Women will be wearing green dresses, green blazers, green shoes, green nail polish, and, like me, a green scarf
By
Janis Hewitt

   It will be a good ole time in Montauk this weekend for the Montauk Friends of Erin St. Patrick’s Day festivities. The fun starts tomorrow at a luncheon to honor this year’s grand marshal, Jack Perna. It’s also an opportunity for everyone to pull the green out of their closets.

    Women will be wearing green dresses, green blazers, green shoes, green nail polish, and, like me, a green scarf. Green is not my most flattering color, so I keep the wearing of the green minimal. When I wear green it makes me look as if I’m sick. I don’t want people I’m talking to thinking I might be getting ready to puke on their new green shoes.

    Members of the Friends of Erin will all be sporting their green blazers and black derbies, and I have to say, some of them clean up real nice. Other men add a flash of green on their ties, and still others will smile with green teeth, but I don’t think that’s intentional.

    The best outfits are the ones worn for the parade on Sunday. That’s when spectators really dress it up. It amazes me how foolish some people will allow themselves to look during a parade. But hey, everyone loves a parade, right? Well, everyone except those who actually live in Montauk, many of whom stay home to avoid the rowdy crowds.

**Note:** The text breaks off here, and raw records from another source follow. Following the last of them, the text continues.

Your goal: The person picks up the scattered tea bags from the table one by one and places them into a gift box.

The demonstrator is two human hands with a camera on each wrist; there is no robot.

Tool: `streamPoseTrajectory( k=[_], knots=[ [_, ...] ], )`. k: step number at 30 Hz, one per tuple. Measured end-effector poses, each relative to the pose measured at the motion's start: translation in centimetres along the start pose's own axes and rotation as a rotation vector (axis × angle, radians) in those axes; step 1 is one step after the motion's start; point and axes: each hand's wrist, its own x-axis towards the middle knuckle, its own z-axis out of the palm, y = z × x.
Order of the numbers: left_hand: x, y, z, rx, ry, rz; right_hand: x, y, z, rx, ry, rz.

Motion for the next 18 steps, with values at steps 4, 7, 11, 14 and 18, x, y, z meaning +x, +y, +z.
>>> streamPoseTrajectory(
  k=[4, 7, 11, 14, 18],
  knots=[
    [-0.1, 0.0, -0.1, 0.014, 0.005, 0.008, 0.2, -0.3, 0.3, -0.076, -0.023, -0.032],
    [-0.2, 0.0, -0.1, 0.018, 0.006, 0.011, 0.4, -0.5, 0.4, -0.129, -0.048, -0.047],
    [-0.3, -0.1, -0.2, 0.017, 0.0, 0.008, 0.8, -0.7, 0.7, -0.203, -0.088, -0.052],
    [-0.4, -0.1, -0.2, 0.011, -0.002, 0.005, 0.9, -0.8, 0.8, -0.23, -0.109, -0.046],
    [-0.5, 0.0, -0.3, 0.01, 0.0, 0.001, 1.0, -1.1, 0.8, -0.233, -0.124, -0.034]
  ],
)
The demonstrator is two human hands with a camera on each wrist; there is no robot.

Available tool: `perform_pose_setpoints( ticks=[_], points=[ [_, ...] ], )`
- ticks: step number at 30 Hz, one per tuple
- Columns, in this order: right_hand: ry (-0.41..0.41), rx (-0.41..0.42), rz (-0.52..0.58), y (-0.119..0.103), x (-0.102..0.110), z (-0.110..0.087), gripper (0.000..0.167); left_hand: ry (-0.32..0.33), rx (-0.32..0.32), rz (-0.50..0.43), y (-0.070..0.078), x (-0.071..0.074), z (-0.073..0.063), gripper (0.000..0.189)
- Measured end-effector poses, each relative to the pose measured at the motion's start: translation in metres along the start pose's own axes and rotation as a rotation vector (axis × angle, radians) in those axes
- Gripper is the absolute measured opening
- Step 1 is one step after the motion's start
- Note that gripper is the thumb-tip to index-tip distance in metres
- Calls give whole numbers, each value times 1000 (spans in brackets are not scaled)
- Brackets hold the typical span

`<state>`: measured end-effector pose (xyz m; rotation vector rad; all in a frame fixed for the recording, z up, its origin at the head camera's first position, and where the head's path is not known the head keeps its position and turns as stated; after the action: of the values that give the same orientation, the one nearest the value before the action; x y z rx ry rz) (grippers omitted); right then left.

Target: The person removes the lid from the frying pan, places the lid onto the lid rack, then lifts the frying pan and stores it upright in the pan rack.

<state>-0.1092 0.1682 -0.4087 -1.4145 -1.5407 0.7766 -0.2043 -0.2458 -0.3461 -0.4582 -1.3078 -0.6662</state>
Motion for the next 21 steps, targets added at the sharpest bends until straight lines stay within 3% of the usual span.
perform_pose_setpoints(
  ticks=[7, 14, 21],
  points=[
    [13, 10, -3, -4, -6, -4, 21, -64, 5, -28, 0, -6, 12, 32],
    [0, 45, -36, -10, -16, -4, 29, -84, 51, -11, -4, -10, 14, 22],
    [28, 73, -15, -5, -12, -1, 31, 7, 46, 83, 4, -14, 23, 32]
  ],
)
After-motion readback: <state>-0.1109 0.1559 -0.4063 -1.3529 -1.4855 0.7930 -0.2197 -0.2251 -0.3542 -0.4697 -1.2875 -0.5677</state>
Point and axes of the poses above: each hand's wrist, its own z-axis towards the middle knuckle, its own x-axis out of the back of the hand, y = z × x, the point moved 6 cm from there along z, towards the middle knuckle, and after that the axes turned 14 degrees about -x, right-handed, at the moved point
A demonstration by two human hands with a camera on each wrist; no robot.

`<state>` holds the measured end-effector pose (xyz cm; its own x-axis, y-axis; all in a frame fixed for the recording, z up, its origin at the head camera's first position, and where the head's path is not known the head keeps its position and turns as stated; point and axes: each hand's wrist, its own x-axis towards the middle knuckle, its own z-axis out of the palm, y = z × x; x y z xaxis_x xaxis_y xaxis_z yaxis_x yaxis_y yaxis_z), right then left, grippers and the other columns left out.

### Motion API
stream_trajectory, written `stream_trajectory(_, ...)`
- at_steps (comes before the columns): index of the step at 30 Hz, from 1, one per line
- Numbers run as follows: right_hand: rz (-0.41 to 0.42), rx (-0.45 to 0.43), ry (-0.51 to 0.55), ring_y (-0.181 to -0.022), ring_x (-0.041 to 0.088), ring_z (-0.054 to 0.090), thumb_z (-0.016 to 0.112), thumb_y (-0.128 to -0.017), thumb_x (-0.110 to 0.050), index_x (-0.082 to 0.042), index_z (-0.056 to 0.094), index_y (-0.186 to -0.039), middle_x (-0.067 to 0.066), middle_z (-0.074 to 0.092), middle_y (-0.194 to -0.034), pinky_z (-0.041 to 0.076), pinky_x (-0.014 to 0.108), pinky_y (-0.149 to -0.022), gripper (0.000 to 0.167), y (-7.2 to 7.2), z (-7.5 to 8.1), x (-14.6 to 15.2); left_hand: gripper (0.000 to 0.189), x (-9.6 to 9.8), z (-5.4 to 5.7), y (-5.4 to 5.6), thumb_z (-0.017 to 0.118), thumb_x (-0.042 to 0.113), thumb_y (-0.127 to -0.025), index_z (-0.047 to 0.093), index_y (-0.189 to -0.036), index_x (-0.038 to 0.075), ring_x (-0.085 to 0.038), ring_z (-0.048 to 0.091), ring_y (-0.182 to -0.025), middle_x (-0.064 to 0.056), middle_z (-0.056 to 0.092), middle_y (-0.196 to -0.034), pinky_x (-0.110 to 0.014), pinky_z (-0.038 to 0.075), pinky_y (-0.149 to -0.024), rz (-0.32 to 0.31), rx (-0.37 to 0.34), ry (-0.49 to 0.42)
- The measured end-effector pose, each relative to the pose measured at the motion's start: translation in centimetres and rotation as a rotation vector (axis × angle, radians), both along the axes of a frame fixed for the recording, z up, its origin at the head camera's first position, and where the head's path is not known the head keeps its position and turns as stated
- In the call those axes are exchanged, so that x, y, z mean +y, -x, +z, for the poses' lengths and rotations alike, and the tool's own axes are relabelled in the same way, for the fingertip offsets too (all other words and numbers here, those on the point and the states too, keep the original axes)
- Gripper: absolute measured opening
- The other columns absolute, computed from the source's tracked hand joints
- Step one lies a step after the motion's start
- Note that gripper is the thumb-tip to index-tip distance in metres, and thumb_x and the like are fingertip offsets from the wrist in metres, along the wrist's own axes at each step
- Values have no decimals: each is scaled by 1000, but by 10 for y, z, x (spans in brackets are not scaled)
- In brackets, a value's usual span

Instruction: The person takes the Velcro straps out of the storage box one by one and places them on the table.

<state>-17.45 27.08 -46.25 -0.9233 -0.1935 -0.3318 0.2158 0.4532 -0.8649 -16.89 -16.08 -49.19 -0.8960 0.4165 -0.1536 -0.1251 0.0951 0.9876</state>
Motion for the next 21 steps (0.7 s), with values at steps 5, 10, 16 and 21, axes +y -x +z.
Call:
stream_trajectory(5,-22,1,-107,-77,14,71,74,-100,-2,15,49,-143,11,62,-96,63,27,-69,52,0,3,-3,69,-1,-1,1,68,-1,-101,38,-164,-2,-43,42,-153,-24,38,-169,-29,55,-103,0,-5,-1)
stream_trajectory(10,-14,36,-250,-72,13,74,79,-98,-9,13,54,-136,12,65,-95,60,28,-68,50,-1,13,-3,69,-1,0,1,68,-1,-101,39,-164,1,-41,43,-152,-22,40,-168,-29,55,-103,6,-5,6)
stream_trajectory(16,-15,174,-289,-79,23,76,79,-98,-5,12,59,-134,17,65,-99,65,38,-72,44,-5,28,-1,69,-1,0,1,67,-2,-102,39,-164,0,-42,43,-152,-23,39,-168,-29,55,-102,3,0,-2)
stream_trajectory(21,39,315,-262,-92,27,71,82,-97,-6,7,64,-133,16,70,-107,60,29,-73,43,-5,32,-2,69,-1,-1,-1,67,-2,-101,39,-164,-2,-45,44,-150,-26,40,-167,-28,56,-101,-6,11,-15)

    Quite a few of the women lining the parade route wear green wigs, but I’m thinking a little hair dye might be in order and might offer myself up for the job. I can do it, you know. I went to hairdressing school and turned many a head of hair green, unintentionally of course, but they got over it, though some of the lawsuits might still be pending.

    While I was really good at doing hair dye for those who wished to sport a green head of hair, hairstyling was not my forte, which I learned the hard way, especially when women would cry when they looked in the mirror at my station.

    In beauty school, as they called it, experimentation was rampant. My husband never knew what I’d look like when I came home each day. I had streaks of purple hair before that was a trend, a shag haircut dyed brown that made me look more like Ringo Starr rather than Joan Jett, whose look I coveted, and various colors of nail polish, which was a stretch because I don’t usually wear nail polish. It makes me feel too dressed up for daily life in Montauk.

    We also did facials. And that’s when I really turned green. At beauty school — which is an oxymoron because most of the technicians weren’t even close to being pretty and they didn’t compensate with a good personality — we were encouraged to use ourselves as guinea pigs. So one day I got home early and slathered my face with a thick green clay mask. This was years ago when people still used all that junk. It had to stay on for a half hour, so I lay in bed reading while my skin was supposed to be tightening and getting younger looking, and I fell asleep on my side.

    My husband came home, walked into the bedroom, and called my name. I turned over to greet him with the green clay mask on, which by this point was all crackly and flaking and looked like the spackle painters use, and he literally jumped with fear, thinking I had caught some deadly disease at school.

    So, I’ll just stick to my green scarf this weekend. But I will be at most of the festivities, wearing my usual black pants and whatever blouse isn’t wrinkled. And if I get adventurous, I might add a few green streaks to my blond hair. With my luck, though, and lack of hairdressing talent, it might just fall out, and I’ll be stuck wearing a green hat!

    Or I might just stay home and drink green beer. I hear it’s good for you, no matter what the color.

    Janis Hewitt is a senior writer for The Star.